Re: [PATCH v3] kasan: add memory corruption identification for software tag-based mode

From: Andrey Ryabinin
Date: Mon Jul 08 2019 - 12:33:54 EST




On 7/5/19 4:34 PM, Dmitry Vyukov wrote:
> On Mon, Jul 1, 2019 at 11:56 AM Walter Wu <walter-zh.wu@xxxxxxxxxxxx> wrote:
>>>>>>>>> This patch adds memory corruption identification at bug report for
>>>>>>>>> software tag-based mode, the report show whether it is "use-after-free"
>>>>>>>>> or "out-of-bound" error instead of "invalid-access" error.This will make
>>>>>>>>> it easier for programmers to see the memory corruption problem.
>>>>>>>>>
>>>>>>>>> Now we extend the quarantine to support both generic and tag-based kasan.
>>>>>>>>> For tag-based kasan, the quarantine stores only freed object information
>>>>>>>>> to check if an object is freed recently. When tag-based kasan reports an
>>>>>>>>> error, we can check if the tagged addr is in the quarantine and make a
>>>>>>>>> good guess if the object is more like "use-after-free" or "out-of-bound".
>>>>>>>>>
>>>>>>>>
>>>>>>>>
>>>>>>>> We already have all the information and don't need the quarantine to make such guess.
>>>>>>>> Basically if shadow of the first byte of object has the same tag as tag in pointer than it's out-of-bounds,
>>>>>>>> otherwise it's use-after-free.
>>>>>>>>
>>>>>>>> In pseudo-code it's something like this:
>>>>>>>>
>>>>>>>> u8 object_tag = *(u8 *)kasan_mem_to_shadow(nearest_object(cacche, page, access_addr));
>>>>>>>>
>>>>>>>> if (access_addr_tag == object_tag && object_tag != KASAN_TAG_INVALID)
>>>>>>>> // out-of-bounds
>>>>>>>> else
>>>>>>>> // use-after-free
>>>>>>>
>>>>>>> Thanks your explanation.
>>>>>>> I see, we can use it to decide corruption type.
>>>>>>> But some use-after-free issues, it may not have accurate free-backtrace.
>>>>>>> Unfortunately in that situation, free-backtrace is the most important.
>>>>>>> please see below example
>>>>>>>
>>>>>>> In generic KASAN, it gets accurate free-backrace(ptr1).
>>>>>>> In tag-based KASAN, it gets wrong free-backtrace(ptr2).
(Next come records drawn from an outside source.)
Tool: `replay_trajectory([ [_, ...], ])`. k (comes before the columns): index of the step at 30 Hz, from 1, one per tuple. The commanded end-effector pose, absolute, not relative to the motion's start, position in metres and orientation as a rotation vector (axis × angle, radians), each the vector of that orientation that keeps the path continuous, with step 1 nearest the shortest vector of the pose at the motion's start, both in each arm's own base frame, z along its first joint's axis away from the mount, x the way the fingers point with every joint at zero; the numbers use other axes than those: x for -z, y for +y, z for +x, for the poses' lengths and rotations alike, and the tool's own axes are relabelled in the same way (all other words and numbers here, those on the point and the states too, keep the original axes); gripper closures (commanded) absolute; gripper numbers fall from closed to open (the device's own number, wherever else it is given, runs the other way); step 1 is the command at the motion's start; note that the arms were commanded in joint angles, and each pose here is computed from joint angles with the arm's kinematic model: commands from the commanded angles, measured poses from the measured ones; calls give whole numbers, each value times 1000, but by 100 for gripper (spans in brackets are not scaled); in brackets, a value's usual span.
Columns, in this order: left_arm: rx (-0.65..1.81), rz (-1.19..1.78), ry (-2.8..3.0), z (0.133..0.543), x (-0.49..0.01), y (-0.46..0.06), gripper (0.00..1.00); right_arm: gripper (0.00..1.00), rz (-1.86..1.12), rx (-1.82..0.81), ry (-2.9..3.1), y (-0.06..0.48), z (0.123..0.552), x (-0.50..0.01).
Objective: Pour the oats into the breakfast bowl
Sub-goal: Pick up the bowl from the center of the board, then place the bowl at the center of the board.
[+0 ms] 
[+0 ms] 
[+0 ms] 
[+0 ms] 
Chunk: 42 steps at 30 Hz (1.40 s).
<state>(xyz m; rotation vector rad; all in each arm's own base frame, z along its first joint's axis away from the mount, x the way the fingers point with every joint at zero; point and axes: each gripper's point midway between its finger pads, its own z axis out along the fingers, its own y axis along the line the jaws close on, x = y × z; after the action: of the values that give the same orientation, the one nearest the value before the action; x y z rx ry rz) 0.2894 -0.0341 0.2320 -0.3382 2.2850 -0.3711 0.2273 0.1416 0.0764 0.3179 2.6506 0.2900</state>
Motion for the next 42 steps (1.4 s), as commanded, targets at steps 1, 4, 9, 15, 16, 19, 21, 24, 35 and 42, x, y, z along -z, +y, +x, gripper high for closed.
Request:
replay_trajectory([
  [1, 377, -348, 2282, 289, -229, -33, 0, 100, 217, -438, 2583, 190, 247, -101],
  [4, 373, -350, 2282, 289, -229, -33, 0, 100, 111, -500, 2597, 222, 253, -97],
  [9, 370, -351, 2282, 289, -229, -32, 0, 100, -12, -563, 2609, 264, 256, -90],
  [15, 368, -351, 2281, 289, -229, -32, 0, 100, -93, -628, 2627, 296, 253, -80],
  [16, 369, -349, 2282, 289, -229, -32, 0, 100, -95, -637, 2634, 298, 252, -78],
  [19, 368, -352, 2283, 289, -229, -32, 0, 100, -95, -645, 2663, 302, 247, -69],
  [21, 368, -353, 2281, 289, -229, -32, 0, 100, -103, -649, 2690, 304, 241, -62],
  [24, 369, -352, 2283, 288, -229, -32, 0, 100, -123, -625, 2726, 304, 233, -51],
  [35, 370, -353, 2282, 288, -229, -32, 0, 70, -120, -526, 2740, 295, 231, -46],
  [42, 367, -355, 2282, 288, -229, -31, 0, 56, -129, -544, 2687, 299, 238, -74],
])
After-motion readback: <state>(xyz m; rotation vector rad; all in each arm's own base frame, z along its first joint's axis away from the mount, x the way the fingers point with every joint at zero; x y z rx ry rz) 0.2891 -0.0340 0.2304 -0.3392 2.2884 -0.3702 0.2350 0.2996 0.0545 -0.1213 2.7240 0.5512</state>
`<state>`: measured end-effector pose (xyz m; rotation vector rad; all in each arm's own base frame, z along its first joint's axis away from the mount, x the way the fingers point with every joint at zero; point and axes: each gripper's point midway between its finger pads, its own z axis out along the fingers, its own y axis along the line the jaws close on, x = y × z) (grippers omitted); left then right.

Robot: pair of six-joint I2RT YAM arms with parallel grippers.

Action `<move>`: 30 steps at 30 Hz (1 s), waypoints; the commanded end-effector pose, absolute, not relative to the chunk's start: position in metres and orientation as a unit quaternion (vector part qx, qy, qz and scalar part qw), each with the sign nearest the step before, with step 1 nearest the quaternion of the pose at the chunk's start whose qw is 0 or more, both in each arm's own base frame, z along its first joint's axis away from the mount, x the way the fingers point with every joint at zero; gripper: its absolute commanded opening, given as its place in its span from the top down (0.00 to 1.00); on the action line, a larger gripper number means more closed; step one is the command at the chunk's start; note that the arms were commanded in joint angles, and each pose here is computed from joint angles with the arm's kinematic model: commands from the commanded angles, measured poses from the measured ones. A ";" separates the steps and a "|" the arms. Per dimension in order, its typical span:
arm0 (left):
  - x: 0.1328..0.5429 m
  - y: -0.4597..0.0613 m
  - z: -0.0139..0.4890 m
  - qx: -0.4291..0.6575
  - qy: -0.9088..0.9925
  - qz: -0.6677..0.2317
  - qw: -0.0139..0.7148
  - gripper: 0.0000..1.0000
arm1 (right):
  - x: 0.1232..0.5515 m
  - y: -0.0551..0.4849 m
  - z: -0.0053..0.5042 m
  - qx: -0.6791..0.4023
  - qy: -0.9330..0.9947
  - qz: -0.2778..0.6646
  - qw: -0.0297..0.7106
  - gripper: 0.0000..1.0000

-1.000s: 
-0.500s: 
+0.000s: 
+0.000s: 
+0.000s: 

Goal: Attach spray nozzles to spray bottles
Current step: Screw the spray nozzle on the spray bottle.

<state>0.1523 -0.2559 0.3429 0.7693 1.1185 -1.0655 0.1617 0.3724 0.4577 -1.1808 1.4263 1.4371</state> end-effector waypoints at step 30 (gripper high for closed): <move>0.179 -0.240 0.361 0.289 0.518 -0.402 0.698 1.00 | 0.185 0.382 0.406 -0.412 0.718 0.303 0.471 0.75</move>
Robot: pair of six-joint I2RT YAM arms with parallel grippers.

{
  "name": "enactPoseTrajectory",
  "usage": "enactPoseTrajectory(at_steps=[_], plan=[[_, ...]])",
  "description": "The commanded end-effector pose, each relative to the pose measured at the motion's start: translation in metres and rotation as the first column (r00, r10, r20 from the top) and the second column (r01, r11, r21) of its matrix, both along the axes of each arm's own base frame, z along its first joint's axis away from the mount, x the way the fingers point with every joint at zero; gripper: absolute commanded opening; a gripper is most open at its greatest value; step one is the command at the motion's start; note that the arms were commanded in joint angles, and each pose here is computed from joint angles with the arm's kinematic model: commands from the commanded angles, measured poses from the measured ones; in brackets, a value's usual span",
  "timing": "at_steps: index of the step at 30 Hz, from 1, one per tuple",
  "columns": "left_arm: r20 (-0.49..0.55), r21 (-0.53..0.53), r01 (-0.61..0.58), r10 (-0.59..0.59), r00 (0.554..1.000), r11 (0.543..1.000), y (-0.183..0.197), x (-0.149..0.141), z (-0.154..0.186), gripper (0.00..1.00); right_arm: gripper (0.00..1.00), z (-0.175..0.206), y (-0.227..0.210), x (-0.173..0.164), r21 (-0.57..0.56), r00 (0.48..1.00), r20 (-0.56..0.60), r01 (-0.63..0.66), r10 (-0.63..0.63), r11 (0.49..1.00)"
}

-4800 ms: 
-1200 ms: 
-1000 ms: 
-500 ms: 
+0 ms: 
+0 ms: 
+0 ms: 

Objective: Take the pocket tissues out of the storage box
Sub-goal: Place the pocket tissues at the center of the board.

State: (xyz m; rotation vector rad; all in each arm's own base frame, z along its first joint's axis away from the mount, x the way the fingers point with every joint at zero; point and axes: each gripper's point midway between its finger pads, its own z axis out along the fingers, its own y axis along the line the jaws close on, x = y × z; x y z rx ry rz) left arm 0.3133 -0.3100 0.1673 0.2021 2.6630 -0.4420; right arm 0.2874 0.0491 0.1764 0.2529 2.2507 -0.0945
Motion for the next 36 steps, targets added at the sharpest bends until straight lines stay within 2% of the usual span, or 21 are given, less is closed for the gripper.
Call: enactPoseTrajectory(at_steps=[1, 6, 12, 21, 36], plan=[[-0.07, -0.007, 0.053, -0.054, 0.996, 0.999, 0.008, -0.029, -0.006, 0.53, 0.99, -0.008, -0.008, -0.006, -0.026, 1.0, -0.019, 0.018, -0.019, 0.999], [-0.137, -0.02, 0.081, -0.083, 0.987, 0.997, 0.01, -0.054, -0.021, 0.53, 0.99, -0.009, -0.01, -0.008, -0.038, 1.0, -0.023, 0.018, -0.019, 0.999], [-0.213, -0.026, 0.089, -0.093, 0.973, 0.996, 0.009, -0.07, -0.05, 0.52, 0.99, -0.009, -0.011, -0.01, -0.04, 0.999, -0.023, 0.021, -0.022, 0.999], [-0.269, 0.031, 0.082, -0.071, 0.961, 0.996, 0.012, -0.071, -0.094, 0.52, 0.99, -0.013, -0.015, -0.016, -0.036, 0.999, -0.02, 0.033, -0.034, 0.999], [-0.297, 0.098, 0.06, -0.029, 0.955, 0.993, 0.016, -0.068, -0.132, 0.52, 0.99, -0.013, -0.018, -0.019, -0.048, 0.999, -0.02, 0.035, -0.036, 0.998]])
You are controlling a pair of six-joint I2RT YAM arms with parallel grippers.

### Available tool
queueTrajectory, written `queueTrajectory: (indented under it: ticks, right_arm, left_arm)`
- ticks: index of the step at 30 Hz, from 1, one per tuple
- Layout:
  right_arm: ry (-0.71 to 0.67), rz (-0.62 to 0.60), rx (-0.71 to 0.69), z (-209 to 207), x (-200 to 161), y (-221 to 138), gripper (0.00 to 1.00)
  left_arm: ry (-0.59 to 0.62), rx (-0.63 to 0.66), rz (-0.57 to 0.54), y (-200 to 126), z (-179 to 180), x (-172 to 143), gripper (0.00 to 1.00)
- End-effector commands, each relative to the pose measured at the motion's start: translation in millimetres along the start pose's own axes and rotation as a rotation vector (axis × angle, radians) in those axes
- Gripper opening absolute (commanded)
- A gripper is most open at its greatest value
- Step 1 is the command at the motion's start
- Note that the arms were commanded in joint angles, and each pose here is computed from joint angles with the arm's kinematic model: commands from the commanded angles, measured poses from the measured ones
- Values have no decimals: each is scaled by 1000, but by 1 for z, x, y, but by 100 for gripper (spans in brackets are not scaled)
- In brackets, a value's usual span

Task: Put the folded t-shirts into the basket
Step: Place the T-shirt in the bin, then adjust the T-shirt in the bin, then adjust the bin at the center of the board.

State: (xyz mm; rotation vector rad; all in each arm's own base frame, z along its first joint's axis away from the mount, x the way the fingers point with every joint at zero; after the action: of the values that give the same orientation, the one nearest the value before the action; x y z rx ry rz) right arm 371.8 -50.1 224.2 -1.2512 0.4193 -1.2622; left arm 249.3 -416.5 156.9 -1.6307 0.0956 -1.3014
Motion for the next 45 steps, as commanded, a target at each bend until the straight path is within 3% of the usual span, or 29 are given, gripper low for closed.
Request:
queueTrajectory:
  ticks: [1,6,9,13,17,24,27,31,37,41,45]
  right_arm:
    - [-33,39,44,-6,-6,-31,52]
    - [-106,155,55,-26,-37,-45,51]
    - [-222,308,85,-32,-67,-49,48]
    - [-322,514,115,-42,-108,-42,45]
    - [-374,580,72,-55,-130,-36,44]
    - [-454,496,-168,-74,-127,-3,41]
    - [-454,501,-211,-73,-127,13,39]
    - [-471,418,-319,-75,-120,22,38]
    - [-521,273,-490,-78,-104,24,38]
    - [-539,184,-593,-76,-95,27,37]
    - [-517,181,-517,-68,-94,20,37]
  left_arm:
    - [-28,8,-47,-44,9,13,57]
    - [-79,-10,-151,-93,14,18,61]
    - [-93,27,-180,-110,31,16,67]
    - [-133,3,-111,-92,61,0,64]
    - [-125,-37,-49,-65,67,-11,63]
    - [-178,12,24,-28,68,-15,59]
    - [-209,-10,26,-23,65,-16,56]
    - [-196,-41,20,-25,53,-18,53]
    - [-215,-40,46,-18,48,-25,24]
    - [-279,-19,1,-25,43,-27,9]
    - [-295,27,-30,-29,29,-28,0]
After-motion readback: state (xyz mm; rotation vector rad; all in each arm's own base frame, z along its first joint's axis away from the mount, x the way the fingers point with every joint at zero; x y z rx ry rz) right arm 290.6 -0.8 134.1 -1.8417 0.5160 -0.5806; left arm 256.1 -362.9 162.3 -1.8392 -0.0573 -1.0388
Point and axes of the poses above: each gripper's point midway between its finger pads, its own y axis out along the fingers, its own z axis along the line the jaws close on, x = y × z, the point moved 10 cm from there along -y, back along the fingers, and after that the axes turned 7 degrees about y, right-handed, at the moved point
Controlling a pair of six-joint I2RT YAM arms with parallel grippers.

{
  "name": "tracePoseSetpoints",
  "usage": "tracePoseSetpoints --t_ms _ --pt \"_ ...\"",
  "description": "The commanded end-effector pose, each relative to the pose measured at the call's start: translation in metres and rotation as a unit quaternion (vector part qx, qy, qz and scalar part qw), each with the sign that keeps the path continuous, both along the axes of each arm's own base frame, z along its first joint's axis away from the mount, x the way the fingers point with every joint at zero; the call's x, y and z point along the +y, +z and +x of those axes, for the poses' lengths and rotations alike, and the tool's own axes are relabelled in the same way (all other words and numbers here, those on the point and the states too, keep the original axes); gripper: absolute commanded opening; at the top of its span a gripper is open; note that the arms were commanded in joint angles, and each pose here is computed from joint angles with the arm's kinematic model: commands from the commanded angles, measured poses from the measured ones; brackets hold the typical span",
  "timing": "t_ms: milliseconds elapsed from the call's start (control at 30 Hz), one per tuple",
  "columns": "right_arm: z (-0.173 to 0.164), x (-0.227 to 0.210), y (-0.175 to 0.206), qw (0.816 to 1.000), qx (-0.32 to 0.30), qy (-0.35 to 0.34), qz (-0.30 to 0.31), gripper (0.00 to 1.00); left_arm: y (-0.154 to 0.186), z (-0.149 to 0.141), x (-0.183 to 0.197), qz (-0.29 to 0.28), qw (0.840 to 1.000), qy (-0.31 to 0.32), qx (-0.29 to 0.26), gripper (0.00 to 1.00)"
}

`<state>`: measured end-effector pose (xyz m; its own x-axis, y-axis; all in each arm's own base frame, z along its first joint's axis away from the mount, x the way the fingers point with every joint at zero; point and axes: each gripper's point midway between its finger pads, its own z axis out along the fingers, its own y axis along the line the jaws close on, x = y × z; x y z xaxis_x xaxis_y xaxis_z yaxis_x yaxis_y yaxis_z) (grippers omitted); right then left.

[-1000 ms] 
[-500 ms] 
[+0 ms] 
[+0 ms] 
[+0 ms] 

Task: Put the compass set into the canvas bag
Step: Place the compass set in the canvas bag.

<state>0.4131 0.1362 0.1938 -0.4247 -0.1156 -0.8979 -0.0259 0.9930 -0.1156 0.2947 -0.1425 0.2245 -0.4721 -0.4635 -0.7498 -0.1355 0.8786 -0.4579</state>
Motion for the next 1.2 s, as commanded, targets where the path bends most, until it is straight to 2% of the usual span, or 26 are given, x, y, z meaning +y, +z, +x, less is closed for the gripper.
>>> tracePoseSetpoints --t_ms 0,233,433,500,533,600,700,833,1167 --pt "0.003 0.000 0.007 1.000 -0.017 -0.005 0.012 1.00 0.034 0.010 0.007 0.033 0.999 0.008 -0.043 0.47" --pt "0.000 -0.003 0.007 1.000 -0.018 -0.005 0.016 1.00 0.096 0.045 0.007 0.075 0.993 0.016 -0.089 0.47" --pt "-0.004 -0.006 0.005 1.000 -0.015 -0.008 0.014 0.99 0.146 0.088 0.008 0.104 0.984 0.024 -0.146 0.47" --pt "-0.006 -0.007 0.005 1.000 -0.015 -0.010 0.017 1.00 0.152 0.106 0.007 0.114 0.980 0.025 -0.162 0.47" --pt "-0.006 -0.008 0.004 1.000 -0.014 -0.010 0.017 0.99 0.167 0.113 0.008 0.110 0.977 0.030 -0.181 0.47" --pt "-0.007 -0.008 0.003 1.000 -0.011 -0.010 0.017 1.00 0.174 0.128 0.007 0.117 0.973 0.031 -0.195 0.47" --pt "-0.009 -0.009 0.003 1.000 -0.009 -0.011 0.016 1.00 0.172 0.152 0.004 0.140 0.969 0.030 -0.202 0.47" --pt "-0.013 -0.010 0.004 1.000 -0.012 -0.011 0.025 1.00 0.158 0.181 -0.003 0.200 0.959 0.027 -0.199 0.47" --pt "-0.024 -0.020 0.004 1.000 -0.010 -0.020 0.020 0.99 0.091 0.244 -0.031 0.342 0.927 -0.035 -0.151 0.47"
It will make
>>>>>>> programmer misjudge, so they may not believe tag-based KASAN.
>>>>>>> So We provide this patch, we hope tag-based KASAN bug report is the same
>>>>>>> accurate with generic KASAN.
>>>>>>>
>>>>>>> ---
>>>>>>> ptr1 = kmalloc(size, GFP_KERNEL);
>>>>>>> ptr1_free(ptr1);
>>>>>>>
>>>>>>> ptr2 = kmalloc(size, GFP_KERNEL);
>>>>>>> ptr2_free(ptr2);
>>>>>>>
>>>>>>> ptr1[size] = 'x'; //corruption here
>>>>>>>
>>>>>>>
>>>>>>> static noinline void ptr1_free(char* ptr)
>>>>>>> {
>>>>>>> kfree(ptr);
>>>>>>> }
>>>>>>> static noinline void ptr2_free(char* ptr)
>>>>>>> {
>>>>>>> kfree(ptr);
>>>>>>> }
>>>>>>> ---
>>>>>>>
>>>>>> We think of another question about deciding by that shadow of the first
>>>>>> byte.
>>>>>> In tag-based KASAN, it is immediately released after calling kfree(), so
>>>>>> the slub is easy to be used by another pointer, then it will change
>>>>>> shadow memory to the tag of new pointer, it will not be the
>>>>>> KASAN_TAG_INVALID, so there are many false negative cases, especially in
>>>>>> small size allocation.
>>>>>>
>>>>>> Our patch is to solve those problems. so please consider it, thanks.
>>>>>>
>>>>> Hi, Andrey and Dmitry,
>>>>>
>>>>> I am sorry to bother you.
>>>>> Would you tell me what you think about this patch?
>>>>> We want to use tag-based KASAN, so we hope its bug report is clear and
>>>>> correct as generic KASAN.
>>>>>
>>>>> Thanks your review.
>>>>> Walter
>>>>
>>>> Hi Walter,
>>>>
>>>> I will probably be busy till the next week. Sorry for delays.
>>>
>>> It's ok. Thanks your kindly help.
>>> I hope I can contribute to tag-based KASAN. It is a very important tool
>>> for us.
>>
>> Hi, Dmitry,
>>
>> Would you have free time to discuss this patch together?
>> Thanks.
>
> Sorry for delays. I am overwhelm by some urgent work. I afraid to
> promise any dates because the next week I am on a conference, then
> again a backlog and an intern starting...
>
> Andrey, do you still have concerns re this patch? This change allows
> to print the free stack.

I 'm not sure that quarantine is a best way to do that. Quarantine is made to delay freeing, but we don't that here.
If we want to remember more free stacks wouldn't be easier simply to remember more stacks in object itself?
Same for previously used tags for better use-after-free identification.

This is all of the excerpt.